== Your assignment ==
Please output only the lines that run from the line containing "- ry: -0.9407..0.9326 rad" through the end of the material below, exactly.

** Opening Dataset excerpt block **

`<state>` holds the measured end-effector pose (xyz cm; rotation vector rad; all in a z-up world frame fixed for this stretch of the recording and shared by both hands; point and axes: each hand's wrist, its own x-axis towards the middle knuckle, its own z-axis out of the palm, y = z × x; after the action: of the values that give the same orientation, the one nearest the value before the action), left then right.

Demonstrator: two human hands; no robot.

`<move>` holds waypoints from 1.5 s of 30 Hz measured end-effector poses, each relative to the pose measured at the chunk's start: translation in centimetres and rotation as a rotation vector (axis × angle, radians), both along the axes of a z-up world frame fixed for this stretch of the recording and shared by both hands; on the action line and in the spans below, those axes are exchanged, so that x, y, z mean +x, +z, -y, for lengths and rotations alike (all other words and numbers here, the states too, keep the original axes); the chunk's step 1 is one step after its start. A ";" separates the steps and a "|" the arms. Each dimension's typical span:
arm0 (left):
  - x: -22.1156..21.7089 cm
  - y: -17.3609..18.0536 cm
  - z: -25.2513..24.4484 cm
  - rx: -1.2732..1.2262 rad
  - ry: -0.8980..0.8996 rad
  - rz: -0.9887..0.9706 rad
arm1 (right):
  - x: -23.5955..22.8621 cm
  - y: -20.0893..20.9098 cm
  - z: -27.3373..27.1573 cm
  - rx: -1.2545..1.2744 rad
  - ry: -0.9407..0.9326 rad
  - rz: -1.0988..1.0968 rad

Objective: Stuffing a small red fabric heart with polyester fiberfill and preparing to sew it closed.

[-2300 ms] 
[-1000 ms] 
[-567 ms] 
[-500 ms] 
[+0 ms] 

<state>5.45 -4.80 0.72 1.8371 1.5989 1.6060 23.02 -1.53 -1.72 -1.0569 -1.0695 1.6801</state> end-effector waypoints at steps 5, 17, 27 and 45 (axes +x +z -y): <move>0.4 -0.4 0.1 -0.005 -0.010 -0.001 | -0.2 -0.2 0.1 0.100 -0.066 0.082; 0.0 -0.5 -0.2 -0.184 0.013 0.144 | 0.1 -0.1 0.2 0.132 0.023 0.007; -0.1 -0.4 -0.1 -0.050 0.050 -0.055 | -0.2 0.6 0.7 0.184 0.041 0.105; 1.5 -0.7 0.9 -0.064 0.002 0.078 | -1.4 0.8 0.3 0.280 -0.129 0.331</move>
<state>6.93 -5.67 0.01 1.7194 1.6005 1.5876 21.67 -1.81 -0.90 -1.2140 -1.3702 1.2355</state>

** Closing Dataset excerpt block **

== Exercise answer ==
  - ry: -0.9407..0.9326 rad
  - rz: -1.0988..1.0968 rad

Objective: Stuffing a small red fabric heart with polyester fiberfill and preparing to sew it closed.

[-2300 ms] 
[-1000 ms] 
[-567 ms] 
[-500 ms] 
[+0 ms] 

<state>5.45 -4.80 0.72 1.8371 1.5989 1.6060 23.02 -1.53 -1.72 -1.0569 -1.0695 1.6801</state> end-effector waypoints at steps 5, 17, 27 and 45 (axes +x +z -y): <move>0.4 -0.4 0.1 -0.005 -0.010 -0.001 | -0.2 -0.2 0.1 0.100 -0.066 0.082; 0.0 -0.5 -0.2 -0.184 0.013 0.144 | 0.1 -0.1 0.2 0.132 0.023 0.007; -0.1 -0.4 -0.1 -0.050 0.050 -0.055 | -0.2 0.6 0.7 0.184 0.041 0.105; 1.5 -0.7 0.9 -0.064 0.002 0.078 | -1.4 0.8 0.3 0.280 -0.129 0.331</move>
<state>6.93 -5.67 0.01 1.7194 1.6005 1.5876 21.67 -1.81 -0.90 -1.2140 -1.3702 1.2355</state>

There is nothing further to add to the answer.